To begin with: A very brief comment about today’s local holiday. Akin to our USA Fourth of July. The Belgian National Day is a public holiday celebrated on 21 July each year. In 1830, Belgium gained political independence and regained cultural independence from the United Kingdom of the Netherlands. Up until then, the Belgian area was known as the Southern Netherlands and had been governed by other countries including Spain and France.

Now on to politics but with this advisory: after Helsinki and post-Helsinki developments I will avoid touching directly on DJT.

An acquaintance, who regularly follows my posts, asked me if I would please avoid commenting about politics in the coming months. He hoped I would because in his words “theologians should stay out of politics.”

Well theologians reflect on our faith experiences and the signs of the times. Frankly one cannot really be non-political; and one can and must be politically critical as well as religiously critical.

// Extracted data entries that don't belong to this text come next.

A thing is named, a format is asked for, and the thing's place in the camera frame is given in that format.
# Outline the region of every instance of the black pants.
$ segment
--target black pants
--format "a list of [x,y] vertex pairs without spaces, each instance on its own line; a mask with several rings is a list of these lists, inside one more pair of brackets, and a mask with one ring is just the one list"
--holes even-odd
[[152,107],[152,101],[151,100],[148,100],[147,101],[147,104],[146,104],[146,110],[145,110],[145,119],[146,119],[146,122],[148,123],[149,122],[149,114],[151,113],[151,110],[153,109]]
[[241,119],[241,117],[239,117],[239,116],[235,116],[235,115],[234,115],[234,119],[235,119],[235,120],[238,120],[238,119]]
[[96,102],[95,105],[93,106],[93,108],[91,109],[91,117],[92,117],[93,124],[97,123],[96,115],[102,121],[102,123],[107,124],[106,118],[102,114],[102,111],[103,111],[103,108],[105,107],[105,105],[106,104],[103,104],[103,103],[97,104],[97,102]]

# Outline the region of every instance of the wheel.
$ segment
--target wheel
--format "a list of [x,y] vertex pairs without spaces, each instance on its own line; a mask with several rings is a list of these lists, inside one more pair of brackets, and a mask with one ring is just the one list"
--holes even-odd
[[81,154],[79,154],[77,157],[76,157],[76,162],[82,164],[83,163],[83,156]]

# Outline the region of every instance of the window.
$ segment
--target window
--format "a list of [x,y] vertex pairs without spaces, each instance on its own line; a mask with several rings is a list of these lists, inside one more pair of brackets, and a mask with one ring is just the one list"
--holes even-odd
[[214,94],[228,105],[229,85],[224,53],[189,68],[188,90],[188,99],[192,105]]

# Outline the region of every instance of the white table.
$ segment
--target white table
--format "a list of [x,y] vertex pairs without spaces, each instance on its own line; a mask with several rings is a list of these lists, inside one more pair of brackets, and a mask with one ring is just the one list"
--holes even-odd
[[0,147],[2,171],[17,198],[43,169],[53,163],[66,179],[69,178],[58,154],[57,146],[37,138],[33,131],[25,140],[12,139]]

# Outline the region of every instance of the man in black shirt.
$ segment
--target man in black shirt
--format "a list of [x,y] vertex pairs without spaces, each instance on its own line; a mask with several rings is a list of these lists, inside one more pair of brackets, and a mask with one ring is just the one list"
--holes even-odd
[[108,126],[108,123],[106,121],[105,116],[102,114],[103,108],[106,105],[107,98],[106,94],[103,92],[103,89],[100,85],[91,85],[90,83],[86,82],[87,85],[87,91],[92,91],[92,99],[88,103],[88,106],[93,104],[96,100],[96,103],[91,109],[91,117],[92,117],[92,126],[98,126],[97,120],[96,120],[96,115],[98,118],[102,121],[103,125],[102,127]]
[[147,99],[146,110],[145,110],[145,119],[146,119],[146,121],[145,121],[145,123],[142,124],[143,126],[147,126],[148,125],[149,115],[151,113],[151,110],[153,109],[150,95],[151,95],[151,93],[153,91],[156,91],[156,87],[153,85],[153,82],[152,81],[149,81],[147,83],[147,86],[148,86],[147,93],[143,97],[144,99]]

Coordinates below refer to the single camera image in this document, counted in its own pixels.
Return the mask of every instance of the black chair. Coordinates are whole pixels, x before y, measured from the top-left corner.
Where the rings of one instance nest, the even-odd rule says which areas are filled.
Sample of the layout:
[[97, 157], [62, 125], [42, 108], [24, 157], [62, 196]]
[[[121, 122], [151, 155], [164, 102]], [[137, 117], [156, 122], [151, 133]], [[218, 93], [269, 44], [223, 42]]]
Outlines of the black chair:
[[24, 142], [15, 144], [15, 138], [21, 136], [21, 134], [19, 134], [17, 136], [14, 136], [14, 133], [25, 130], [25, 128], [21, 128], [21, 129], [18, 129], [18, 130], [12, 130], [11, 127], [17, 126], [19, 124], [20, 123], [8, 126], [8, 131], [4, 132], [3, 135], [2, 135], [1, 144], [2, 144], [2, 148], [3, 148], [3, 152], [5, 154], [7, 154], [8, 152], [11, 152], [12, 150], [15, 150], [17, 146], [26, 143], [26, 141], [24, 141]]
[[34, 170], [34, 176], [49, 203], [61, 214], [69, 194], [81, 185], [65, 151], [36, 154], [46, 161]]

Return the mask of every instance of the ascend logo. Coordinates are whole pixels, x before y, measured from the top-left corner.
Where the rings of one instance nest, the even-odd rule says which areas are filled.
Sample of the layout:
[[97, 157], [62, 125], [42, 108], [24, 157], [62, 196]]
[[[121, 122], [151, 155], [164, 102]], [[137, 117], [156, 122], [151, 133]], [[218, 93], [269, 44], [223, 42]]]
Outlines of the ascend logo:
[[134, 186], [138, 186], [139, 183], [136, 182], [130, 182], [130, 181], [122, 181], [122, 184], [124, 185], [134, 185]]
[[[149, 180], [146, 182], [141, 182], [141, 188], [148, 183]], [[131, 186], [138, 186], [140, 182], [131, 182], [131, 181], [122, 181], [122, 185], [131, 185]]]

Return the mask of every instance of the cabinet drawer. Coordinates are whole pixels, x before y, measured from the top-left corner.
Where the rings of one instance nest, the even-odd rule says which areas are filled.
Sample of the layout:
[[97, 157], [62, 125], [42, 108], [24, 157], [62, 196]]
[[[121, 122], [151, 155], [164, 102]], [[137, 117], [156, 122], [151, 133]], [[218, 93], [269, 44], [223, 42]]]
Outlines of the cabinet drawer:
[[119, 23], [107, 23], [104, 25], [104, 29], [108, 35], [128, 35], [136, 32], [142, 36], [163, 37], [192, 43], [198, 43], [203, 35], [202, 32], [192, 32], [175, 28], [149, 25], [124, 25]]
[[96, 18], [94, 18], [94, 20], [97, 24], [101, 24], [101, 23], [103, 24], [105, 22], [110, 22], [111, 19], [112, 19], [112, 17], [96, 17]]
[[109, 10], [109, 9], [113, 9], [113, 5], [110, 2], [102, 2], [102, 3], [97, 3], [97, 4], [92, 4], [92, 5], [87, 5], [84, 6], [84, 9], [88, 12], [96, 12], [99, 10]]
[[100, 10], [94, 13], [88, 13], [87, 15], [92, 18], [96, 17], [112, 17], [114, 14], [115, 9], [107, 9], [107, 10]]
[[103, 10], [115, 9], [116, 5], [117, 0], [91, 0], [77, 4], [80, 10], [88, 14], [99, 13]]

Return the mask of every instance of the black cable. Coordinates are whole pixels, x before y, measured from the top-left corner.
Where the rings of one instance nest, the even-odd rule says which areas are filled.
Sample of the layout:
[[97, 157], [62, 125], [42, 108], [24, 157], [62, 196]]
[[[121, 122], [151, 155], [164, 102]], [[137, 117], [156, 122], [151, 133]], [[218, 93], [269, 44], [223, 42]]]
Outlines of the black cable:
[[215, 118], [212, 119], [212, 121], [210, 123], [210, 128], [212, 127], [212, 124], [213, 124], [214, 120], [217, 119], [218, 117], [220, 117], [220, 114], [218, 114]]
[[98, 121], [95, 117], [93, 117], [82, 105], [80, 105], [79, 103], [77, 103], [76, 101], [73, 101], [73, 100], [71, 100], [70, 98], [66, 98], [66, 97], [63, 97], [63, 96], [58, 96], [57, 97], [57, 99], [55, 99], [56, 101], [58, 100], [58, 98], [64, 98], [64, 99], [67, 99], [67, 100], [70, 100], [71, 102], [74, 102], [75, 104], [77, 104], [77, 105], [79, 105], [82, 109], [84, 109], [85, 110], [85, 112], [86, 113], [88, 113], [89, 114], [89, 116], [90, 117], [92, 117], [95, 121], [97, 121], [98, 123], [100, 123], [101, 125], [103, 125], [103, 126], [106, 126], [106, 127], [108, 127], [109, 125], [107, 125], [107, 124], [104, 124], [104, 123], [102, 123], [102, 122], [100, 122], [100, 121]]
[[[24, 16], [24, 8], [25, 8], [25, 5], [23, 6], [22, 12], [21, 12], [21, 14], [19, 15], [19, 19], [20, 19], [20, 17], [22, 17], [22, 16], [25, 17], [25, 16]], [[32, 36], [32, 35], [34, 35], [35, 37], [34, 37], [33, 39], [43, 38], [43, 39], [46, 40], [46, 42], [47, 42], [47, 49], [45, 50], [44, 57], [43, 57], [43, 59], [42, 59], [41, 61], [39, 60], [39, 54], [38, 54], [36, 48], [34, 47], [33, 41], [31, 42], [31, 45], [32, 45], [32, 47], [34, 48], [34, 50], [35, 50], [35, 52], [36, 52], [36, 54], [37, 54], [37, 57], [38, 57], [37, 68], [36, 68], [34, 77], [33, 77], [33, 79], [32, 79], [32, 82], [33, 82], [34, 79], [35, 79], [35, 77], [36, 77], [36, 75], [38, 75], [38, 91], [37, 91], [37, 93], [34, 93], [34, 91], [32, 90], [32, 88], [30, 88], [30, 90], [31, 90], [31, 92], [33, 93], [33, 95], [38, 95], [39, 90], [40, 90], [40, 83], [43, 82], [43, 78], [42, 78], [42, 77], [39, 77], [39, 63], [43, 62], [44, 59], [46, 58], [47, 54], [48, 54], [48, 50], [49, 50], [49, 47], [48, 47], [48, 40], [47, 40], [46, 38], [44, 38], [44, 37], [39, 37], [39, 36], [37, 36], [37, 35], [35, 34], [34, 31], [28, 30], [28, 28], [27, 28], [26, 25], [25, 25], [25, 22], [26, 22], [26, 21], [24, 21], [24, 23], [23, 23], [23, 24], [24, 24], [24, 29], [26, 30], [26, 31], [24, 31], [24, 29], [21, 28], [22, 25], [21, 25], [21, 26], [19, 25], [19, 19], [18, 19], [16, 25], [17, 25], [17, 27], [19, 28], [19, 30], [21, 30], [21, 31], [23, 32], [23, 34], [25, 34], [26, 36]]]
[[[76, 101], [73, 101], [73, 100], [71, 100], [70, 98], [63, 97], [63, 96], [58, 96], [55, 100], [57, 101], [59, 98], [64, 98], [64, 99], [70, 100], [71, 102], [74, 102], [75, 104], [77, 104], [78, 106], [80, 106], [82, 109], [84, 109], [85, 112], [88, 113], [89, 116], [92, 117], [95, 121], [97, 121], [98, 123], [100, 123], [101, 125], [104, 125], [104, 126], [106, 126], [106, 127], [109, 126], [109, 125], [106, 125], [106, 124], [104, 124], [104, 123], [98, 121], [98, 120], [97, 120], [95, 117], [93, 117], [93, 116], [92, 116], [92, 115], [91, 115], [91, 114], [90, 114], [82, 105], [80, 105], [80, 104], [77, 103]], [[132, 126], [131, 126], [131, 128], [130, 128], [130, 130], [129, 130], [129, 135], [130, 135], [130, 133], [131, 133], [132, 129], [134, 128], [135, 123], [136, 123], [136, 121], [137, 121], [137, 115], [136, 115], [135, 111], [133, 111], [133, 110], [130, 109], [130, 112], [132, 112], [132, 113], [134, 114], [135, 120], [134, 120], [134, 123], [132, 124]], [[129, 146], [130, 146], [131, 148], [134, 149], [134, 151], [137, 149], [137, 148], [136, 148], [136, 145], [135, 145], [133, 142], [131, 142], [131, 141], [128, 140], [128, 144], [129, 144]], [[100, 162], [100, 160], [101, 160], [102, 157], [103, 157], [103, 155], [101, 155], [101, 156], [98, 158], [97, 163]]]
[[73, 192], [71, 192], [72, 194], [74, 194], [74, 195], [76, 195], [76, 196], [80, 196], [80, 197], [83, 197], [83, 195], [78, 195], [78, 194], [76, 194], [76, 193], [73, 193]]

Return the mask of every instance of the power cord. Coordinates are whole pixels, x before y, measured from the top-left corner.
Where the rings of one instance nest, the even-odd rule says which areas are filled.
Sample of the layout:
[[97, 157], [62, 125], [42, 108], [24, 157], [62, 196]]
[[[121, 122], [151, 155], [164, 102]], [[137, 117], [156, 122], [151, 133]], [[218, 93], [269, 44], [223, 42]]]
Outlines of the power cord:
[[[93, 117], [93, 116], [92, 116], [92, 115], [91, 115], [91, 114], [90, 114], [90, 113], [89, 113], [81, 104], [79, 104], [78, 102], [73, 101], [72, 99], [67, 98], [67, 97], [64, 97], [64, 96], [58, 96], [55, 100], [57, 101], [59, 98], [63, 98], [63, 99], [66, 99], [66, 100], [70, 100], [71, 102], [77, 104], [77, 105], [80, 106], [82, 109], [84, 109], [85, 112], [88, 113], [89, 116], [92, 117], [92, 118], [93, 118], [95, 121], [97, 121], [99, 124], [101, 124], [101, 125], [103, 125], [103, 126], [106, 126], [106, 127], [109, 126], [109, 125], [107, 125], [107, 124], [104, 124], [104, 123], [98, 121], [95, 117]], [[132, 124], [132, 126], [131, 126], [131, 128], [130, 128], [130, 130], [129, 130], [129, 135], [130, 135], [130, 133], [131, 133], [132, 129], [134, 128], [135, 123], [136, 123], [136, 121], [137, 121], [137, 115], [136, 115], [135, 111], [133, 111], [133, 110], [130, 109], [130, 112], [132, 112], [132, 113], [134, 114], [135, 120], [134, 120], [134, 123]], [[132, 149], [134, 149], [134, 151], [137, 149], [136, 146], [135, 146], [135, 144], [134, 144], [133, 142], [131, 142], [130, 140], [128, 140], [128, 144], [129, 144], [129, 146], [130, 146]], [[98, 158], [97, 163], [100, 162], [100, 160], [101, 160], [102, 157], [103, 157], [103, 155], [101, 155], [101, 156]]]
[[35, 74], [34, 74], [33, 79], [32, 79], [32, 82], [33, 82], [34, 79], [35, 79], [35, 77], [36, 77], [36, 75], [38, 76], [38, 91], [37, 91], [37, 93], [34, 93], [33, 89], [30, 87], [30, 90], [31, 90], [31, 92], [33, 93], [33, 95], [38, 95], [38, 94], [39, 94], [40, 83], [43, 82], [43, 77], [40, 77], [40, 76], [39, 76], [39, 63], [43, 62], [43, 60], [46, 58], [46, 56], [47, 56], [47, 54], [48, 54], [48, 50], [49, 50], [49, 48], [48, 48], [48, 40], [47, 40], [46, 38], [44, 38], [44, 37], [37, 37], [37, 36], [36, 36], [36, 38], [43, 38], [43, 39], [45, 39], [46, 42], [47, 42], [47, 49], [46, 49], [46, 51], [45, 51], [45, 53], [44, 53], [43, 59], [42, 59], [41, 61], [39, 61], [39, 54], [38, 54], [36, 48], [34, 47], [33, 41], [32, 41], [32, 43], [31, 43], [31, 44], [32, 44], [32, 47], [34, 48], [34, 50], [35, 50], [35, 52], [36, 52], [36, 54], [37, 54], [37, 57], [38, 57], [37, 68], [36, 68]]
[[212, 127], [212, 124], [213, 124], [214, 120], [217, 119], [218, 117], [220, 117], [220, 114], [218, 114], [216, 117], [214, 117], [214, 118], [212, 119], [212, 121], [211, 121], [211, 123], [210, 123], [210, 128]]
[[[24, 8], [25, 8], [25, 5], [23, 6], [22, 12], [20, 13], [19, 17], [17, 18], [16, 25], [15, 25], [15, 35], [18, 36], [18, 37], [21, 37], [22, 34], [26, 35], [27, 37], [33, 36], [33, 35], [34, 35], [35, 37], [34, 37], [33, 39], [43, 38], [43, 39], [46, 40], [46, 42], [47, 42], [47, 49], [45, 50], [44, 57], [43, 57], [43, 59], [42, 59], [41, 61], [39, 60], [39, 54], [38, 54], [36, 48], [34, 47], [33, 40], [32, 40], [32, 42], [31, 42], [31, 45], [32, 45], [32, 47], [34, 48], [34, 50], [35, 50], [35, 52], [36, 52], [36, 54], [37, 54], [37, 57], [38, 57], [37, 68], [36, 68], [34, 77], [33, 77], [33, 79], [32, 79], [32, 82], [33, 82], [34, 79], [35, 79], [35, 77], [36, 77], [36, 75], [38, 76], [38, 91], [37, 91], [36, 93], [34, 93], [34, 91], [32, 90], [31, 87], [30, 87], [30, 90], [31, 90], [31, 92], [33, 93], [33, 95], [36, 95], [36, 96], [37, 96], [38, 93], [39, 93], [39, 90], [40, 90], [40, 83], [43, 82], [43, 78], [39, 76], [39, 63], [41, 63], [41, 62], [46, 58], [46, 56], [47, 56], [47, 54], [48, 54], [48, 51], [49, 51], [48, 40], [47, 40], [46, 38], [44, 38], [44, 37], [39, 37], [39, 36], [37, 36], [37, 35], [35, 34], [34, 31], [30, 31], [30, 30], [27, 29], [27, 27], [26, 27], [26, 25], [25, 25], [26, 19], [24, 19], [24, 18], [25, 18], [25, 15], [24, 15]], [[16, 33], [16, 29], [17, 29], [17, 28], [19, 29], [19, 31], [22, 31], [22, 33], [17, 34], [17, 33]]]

The signs of the times beckon to all of us. My old friend, Fr. Richard Rohr, OFM, observed not so long ago: “There is no such thing as being non-political. Everything we say or do either affirms or critiques the status quo. To say nothing is to say something.”

Today I would like to say something about religion and nationalism. What agitated me this week, aside from an Helsinki headache, was the announcement from Israeli Prime Minister Benjamin Netanyahu of a new Israeli Basic Law which proclaims: “The actualization of the right of national self-determination in the state of Israel is unique to the Jewish people.” So there we have it. Israel is now the Jewish State. Part of the contemporary religion/nationalism trend.

When I was in Moscow for a conference a year ago, a Russian professor friend reminded me that Mother Russia is Russian Orthodox. With some delight he stressed that even President Putin is strongly Orthodox and he and Moscow’s Orthodox Patriarch Kirill are mutually supportive. Kirill has backed the expansion of Russian power into Crimea and Eastern Ukraine. He is strongly anti-gay; and even has often stressed that “Orthodoxy must defend itself” and fight against the “heresy” of human rights, which “contradicted the Bible.” Hmm

Contemporary Poland is a curious example. There Catholic nationalism is the religion of the far right government. During the former Soviet-backed Communist rule in Poland, the church was a symbol of intellectual freedom and served as a force of resistance against the oppressive regime. Today it is part of the oppressive regime. Rafał Pankowski, co-founder of the anti-racist Never Again Association and professor at the Collegium Civitas in Warsaw said that nationalists benefit from the status of religion in Poland, where 94 percent of citizens say they belong to the church. They strongly support a Polish national agenda that is anti-gay, anti-Muslim, and anti-Semitic.

Contemporary Catholic Poland reminds me of Catholic Spain under the dictatorship of Generalissimo Franco.

But now just two more contemporary examples of religion and nationalism….

In Turkey fifteen years into his rule, President Erdoğan has gradually turned his country away from the secular tradition of Mustafa Kemal Atatürk, who founded the modern state in 1923. Today he promotes extreme Islamic religion in public life, clamps down on opponents and the media, and moves ever more firmly away from democratic norms. Unhealthy religion and unhealthy nationalism.

Finally a brief comment about contemporary India. (At my university we have a lot of students from India.)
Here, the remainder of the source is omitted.